Como dice el comunista Yassin Al Haj Saleh, preso 16 años en las cárceles del régimen y uno de los más grandes intelectuales vivos, Siria revela el estado de la vieja izquierda y certifica su muerte. Cuando hace seis años estalló una revolución democrática mundial cuyo epicentro fue el “mundo árabe”, la izquierda no estaba preparada ni para protagonizarla ni para aprovecharla; ni siquiera para entenderla. Hoy, cuando las contrarrevoluciones victoriosas extienden las redivivas “dictaduras árabes” a EEUU y Europa, la izquierda ha quedado fuera de juego como resistencia y como alternativa. Incomodados o molestos, todos los actores abandonaron o combatieron a las fuerzas democráticas sirias y todos –gobiernos, organizaciones fascistas y partidos comunistas– han acabado por coincidir en el relato del “mal menor” que condena a Siria a la dictadura eterna, a la región a la violencia sectaria y a Europa al terrorismo sin fin. Esta teoría del “mal menor” (¡mal menor el asesino de cientos de miles de sirios, bombardeados, torturados o desaparecidos!) ha sido la matriz histórica de esa “estabilidad” regional, opresora y mortal para los pueblos, que justificó durante la segunda mitad del siglo XX el apoyo occidental a todas las dictaduras de la zona. Tras una revolución malograda, ese modelo del siglo pasado vuelve ahora con ferocidad redoblada, embragado y lubricado por un sector de la izquierda que aplaude y se entusiasma con “la gran victoria” de Bachar Al Asad; un modelo hasta tal punto perteneciente al siglo pasado que se diría que algunos la viven –esa “gran victoria”– como si, 25 años después y gracias a Putin, la URSS hubiera ganado finalmente la Guerra Fría. Una cosa es segura: los que la han perdido también esta vez, en Siria y en Europa, y en Rusia y en América Latina, son la democracia y la justicia, las únicas soluciones posibles frente a los autoritarismos, los imperialismos y los fascismos –yihadistas o pardoeuropeos–, hermanos trillizos que van ganando terreno sin resistencia, que se reclaman recíprocamente y que, por tanto, sólo podrán ser vencidos si se los combate al mismo tiempo.

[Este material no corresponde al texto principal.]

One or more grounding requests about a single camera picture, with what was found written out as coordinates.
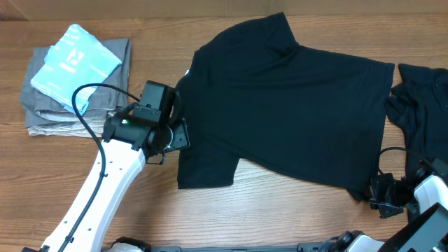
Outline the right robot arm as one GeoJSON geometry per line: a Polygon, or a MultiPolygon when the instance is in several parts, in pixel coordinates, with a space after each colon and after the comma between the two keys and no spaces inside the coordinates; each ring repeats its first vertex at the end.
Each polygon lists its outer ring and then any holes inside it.
{"type": "Polygon", "coordinates": [[[409,223],[386,241],[361,231],[344,232],[325,241],[314,251],[446,251],[447,163],[439,158],[420,161],[400,180],[390,173],[371,180],[370,208],[389,218],[407,210],[409,223]]]}

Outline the black t-shirt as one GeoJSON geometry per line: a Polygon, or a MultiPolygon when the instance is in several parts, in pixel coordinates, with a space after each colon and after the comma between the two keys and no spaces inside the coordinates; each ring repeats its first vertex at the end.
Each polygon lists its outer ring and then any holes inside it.
{"type": "Polygon", "coordinates": [[[179,188],[231,186],[247,159],[363,200],[377,173],[394,69],[300,45],[283,13],[222,31],[176,85],[190,138],[179,188]]]}

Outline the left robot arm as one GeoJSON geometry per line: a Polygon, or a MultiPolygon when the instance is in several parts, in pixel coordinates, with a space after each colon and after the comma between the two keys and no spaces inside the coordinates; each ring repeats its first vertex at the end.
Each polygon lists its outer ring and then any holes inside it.
{"type": "Polygon", "coordinates": [[[190,145],[173,87],[147,81],[143,94],[106,120],[92,169],[65,217],[40,251],[100,251],[115,213],[151,157],[190,145]]]}

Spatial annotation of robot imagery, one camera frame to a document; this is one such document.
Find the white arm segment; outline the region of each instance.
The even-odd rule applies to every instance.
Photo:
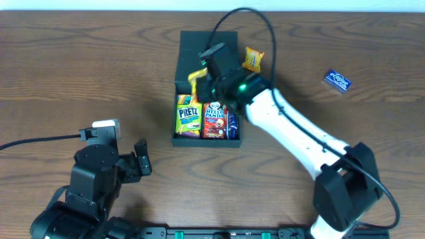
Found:
[[[279,104],[284,107],[286,113],[293,120],[314,134],[316,138],[326,142],[328,146],[342,154],[346,154],[344,147],[348,146],[347,143],[327,134],[306,119],[288,104],[279,90],[274,89],[274,93]],[[278,140],[307,169],[313,180],[321,174],[320,167],[323,164],[332,165],[339,160],[338,156],[323,150],[320,144],[298,129],[286,116],[279,114],[279,110],[273,101],[271,90],[264,90],[252,100],[252,104],[246,105],[248,120]],[[334,230],[320,216],[311,227],[310,232],[316,239],[340,239],[345,234],[345,232]]]

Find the green snack package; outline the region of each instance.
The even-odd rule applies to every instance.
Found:
[[[177,118],[175,133],[185,137],[199,138],[201,134],[202,104],[190,106],[191,95],[177,96]]]

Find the white wall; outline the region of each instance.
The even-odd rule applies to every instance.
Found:
[[[162,10],[425,12],[425,0],[0,0],[4,10]]]

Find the green clip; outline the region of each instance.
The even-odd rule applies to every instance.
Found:
[[[263,232],[261,233],[261,239],[272,239],[272,235],[270,232]]]
[[[185,238],[185,233],[184,232],[175,232],[174,238],[175,239],[184,239]]]

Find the box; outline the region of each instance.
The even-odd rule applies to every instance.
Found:
[[[190,73],[202,69],[199,60],[199,53],[205,50],[207,40],[211,32],[208,31],[181,31],[180,51],[177,69],[175,73],[175,95],[174,95],[174,120],[171,142],[174,147],[240,147],[240,118],[238,120],[238,137],[236,139],[187,139],[177,137],[175,133],[175,121],[177,118],[177,95],[191,94],[191,85],[187,81]],[[230,50],[234,52],[235,62],[239,62],[238,56],[238,33],[237,32],[216,32],[212,44],[224,42]]]

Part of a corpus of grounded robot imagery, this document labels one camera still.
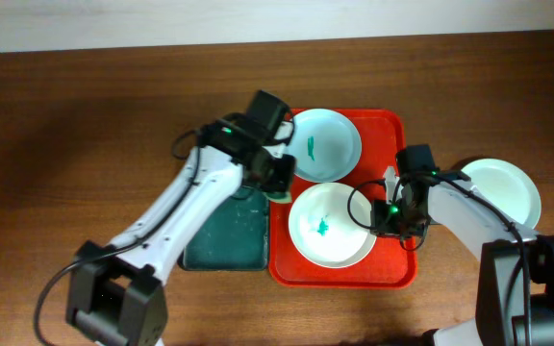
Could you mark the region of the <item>light blue plate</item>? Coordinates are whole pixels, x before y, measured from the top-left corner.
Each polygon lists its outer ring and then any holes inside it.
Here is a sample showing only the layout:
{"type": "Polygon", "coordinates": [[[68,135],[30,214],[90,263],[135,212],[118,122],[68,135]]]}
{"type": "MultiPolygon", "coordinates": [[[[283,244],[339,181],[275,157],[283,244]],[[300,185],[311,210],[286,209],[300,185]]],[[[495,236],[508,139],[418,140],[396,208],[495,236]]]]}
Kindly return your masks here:
{"type": "Polygon", "coordinates": [[[362,139],[351,120],[337,111],[310,109],[293,117],[287,153],[296,159],[294,174],[312,183],[338,181],[358,164],[362,139]]]}

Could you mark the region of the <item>white plate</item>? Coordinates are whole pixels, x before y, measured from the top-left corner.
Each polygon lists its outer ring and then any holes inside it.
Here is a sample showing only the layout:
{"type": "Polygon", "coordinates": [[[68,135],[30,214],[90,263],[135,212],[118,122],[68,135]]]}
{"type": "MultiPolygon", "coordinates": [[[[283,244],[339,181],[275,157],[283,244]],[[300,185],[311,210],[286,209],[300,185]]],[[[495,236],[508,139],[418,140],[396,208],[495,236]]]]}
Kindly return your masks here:
{"type": "Polygon", "coordinates": [[[290,208],[290,239],[313,264],[329,269],[352,266],[375,245],[376,236],[367,228],[370,212],[370,202],[349,185],[313,185],[290,208]]]}

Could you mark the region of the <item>pale green plate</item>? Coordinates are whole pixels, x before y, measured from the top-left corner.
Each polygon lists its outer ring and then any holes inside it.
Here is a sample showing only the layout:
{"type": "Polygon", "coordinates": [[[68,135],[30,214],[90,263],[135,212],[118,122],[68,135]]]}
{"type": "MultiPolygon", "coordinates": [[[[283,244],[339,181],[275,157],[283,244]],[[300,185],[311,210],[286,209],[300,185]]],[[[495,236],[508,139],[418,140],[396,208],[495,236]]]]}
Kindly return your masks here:
{"type": "Polygon", "coordinates": [[[516,222],[535,229],[541,218],[541,196],[532,179],[514,164],[499,159],[480,159],[462,171],[478,190],[516,222]]]}

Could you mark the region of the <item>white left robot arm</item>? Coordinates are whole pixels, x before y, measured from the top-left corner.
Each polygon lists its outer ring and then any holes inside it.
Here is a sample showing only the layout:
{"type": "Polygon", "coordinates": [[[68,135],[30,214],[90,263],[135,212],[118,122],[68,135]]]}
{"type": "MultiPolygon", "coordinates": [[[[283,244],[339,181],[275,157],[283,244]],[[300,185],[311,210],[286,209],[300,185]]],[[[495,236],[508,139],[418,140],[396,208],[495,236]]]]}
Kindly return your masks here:
{"type": "Polygon", "coordinates": [[[189,131],[185,166],[135,223],[107,245],[86,242],[70,271],[66,322],[101,345],[160,345],[165,286],[186,246],[241,187],[290,197],[295,159],[290,107],[259,90],[244,112],[189,131]]]}

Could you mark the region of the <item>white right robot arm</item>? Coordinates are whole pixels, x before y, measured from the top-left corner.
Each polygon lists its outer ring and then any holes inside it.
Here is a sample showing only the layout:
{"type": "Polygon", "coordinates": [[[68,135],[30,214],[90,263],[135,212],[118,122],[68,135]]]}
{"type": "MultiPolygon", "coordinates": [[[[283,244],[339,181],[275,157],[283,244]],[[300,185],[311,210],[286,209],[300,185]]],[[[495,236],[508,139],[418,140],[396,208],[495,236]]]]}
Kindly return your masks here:
{"type": "Polygon", "coordinates": [[[480,263],[474,317],[426,333],[429,345],[554,345],[554,235],[540,235],[478,191],[465,173],[442,171],[426,145],[397,152],[371,207],[370,231],[405,243],[443,225],[480,263]]]}

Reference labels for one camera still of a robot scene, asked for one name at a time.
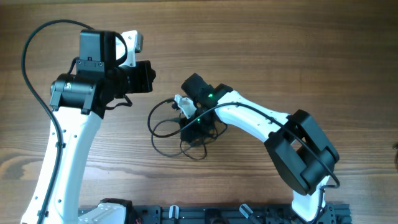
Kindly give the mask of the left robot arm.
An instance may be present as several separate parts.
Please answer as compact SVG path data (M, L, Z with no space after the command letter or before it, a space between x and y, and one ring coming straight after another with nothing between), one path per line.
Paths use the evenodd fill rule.
M136 30L83 29L72 68L50 87L49 141L32 200L22 223L78 223L81 182L92 142L109 105L130 93L152 91L155 71L136 61L143 36Z

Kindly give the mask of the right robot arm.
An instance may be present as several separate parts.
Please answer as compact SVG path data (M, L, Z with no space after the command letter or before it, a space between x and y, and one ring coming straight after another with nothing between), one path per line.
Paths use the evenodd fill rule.
M315 119L304 110L288 114L267 109L228 85L212 87L194 73L182 84L185 96L175 95L182 111L181 138L191 142L213 129L215 121L242 129L263 142L282 178L293 190L292 210L302 221L319 221L324 194L340 156Z

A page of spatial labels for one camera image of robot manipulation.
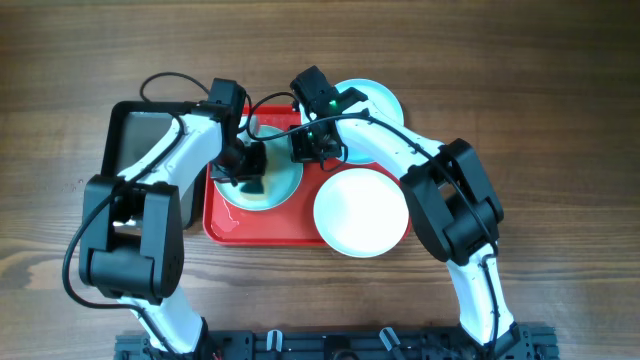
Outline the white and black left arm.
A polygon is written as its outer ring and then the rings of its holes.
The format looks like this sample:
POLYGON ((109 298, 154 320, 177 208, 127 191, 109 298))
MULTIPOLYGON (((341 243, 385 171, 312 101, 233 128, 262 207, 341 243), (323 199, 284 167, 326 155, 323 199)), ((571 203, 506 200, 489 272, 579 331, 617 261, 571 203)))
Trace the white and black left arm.
POLYGON ((234 149, 252 108, 226 102, 123 101, 112 110, 104 164, 113 164, 126 117, 166 113, 171 125, 136 163, 94 176, 85 188, 83 221, 68 250, 78 251, 83 283, 97 288, 105 309, 138 315, 154 351, 176 359, 214 359, 206 320, 179 288, 184 266, 181 199, 211 162, 234 149))

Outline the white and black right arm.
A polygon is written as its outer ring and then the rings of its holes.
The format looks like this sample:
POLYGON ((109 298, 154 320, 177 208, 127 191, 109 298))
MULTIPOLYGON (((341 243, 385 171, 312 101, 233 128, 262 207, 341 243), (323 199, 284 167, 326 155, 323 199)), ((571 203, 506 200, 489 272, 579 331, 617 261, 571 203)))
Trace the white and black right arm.
POLYGON ((477 344, 497 346, 514 323, 497 267, 504 210, 473 147, 430 140, 366 109, 299 128, 334 130, 342 145, 398 179, 415 234, 451 275, 461 327, 477 344))

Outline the white plate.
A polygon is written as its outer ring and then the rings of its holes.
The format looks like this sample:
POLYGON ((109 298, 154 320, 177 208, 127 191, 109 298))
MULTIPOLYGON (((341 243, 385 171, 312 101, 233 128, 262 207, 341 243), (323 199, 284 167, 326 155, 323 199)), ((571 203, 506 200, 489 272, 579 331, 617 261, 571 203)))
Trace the white plate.
POLYGON ((367 168, 330 177, 315 197, 313 219, 329 247, 355 258, 388 252, 409 227, 409 211, 399 186, 389 176, 367 168))

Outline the pale green plate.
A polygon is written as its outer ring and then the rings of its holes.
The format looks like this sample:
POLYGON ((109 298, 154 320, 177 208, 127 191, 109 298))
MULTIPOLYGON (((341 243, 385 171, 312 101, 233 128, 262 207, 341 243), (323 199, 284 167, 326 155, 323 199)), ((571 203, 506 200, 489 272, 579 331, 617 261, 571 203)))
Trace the pale green plate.
POLYGON ((249 195, 240 191, 242 183, 214 182, 216 190, 235 207, 248 211, 265 211, 287 201, 301 183, 304 167, 291 161, 287 137, 264 142, 267 151, 267 167, 263 177, 265 193, 249 195))

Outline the green and yellow sponge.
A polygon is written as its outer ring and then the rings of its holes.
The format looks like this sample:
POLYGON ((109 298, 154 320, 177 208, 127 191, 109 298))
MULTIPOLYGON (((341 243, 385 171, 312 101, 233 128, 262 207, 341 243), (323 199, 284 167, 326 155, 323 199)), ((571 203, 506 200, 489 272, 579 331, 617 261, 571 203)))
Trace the green and yellow sponge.
POLYGON ((252 177, 240 187, 240 191, 249 195, 261 195, 265 193, 265 185, 262 176, 252 177))

¿Cómo definir esas “revoluciones árabes” que hoy mueren definitivamente en Alepo con la complicidad del yihadismo y la complacencia de la amplia alianza internacional, de derechas y de izquierdas, volcada contra Siria? Esas revoluciones fueron, sobre todo, una revuelta contra el yugo de la geopolítica que mantenía congeladas, como bajo el ámbar, las desigualdades y resistencias de la zona desde hacía al menos 70 años. En un mundo de relaciones de fuerza desiguales entre naciones-Estado, la geopolítica impone siempre límites a toda política emancipatoria de izquierdas. La geopolítica –es decir– no es de izquierdas y, si hay que tomarla en cuenta para hacer mínimos progresos realistas frente a los imperialismos y en favor de la soberanía, no podemos llegar al punto de contradecir los principios elementales asociados al carácter universal de toda ética de la liberación: eso que antes se llamaba “internacionalismo”, cuyo impulso es necesario recuperar en una versión no-identitaria y democrática. El llamado “mundo árabe” (que es kurdo y amazigh y bereber y tubu, etc.) es el ejemplo más doloroso de una entera región, rehén de sus propias riquezas petroleras, sacrificado al interés común de potencias y subpotencias en liza: la así llamada “estabilidad”. Cuando los pueblos de la zona se rebelaron en 2011 contra este “equilibrio” monstruoso, sin pedir permiso a nadie y al margen de todos los intereses inter-nacionales, la geopolítica les cayó encima, como una camisa de fuerza, y la izquierda corrió, al lado de sus enemigos, a anudarle las mangas y apretarle los botones de hierro.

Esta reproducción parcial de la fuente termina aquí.